Then, the display processing unit 262 is selected from the start frame position to the end frame position based on the determined camera individual frame position of each camera 10 by normal playback, that is, by normal playback speed (single speed). The image is output to the display unit 240 while switching the image output from each camera 10.
And set.

  For example, as illustrated in FIG. 4, the operation detection unit 263 determines the coordinates of the second point (180 degrees, 6 seconds after the start) from the coordinates of the first point (60 degrees, the frame 3 seconds after the start). When a movement trajectory up to (frame) is detected, an imaging angle and a frame position at any time along the movement path from the start angle “60 degrees”, the start frame “3 seconds” to the end angle “180 degrees” and the end frame “6 seconds”. The imaging angle is switched and the corresponding frame image is displayed.

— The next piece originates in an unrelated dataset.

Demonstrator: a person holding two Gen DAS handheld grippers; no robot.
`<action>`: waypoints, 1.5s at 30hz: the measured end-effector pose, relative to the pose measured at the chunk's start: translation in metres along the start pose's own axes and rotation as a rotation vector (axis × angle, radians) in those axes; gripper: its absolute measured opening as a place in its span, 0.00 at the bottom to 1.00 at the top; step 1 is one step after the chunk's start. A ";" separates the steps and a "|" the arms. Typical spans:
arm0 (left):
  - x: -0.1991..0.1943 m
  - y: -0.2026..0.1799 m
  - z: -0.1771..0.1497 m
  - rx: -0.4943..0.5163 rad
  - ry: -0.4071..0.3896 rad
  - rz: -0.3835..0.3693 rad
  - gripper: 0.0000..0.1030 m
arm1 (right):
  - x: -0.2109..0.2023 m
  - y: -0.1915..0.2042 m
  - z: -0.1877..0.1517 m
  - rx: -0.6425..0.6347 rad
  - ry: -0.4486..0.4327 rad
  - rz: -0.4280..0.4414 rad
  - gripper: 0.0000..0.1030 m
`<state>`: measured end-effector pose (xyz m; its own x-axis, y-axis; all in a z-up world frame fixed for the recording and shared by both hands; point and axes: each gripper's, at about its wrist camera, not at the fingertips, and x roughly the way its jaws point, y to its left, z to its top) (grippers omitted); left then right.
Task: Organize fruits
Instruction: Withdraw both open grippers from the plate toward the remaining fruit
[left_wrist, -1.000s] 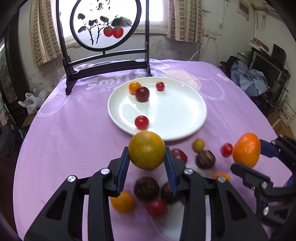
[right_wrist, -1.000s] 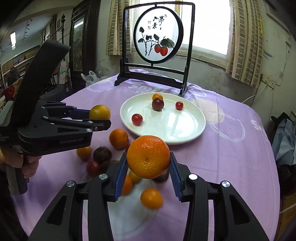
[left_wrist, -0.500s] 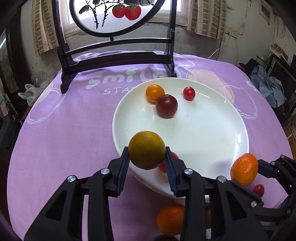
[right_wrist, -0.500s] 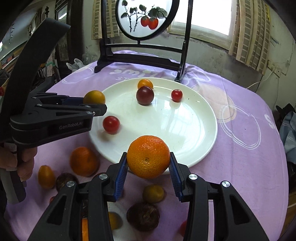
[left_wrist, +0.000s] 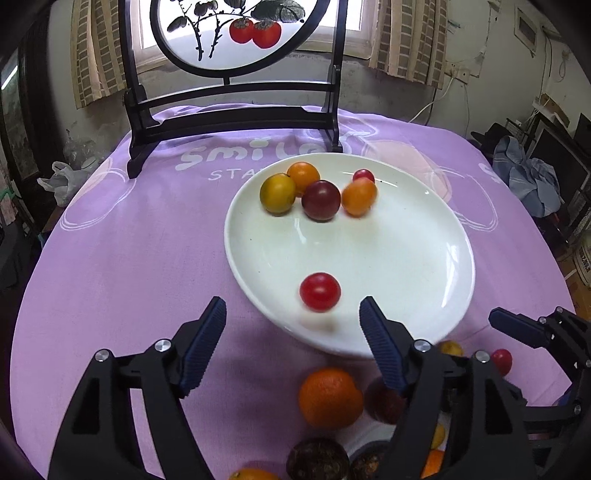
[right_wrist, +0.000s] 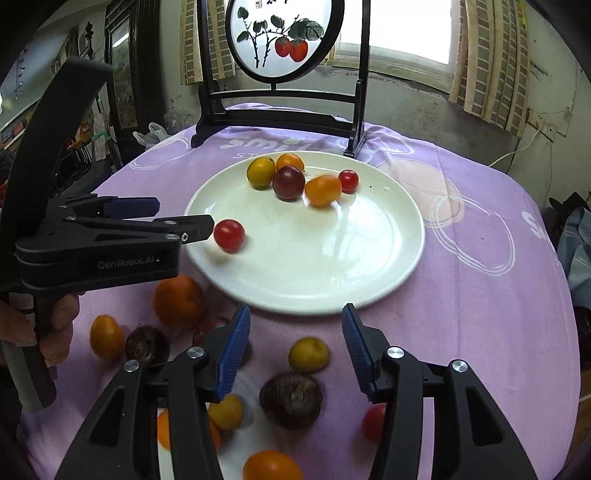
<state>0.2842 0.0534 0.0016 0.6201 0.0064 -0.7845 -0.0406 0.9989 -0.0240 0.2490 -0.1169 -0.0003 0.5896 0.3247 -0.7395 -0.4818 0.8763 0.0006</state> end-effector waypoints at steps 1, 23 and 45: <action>-0.007 -0.002 -0.005 0.007 -0.008 0.000 0.74 | -0.005 -0.001 -0.004 0.005 -0.004 -0.001 0.53; -0.096 -0.008 -0.103 0.015 -0.085 -0.033 0.88 | -0.059 0.005 -0.095 0.044 0.030 -0.022 0.64; -0.074 0.014 -0.129 -0.011 0.000 -0.029 0.90 | -0.031 0.013 -0.107 0.028 0.110 -0.014 0.64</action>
<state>0.1363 0.0608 -0.0209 0.6213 -0.0224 -0.7832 -0.0310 0.9981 -0.0532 0.1549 -0.1538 -0.0496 0.5206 0.2727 -0.8091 -0.4550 0.8904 0.0073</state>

  Note that the operation detection unit 263 indicates that when there is no camera 10 corresponding to the imaging angle at the first point and the second point, that is, when there is no camera 10 having an installation angle that matches the imaging angle. In addition, the camera 10 closest to the imaging angle and the image of the camera 10 are used.

  Further, after the end of the image switching control, for example, the display processing unit 262 outputs, to the display unit 240, an image output at the end time from the camera 10 used when displaying the image last. ing.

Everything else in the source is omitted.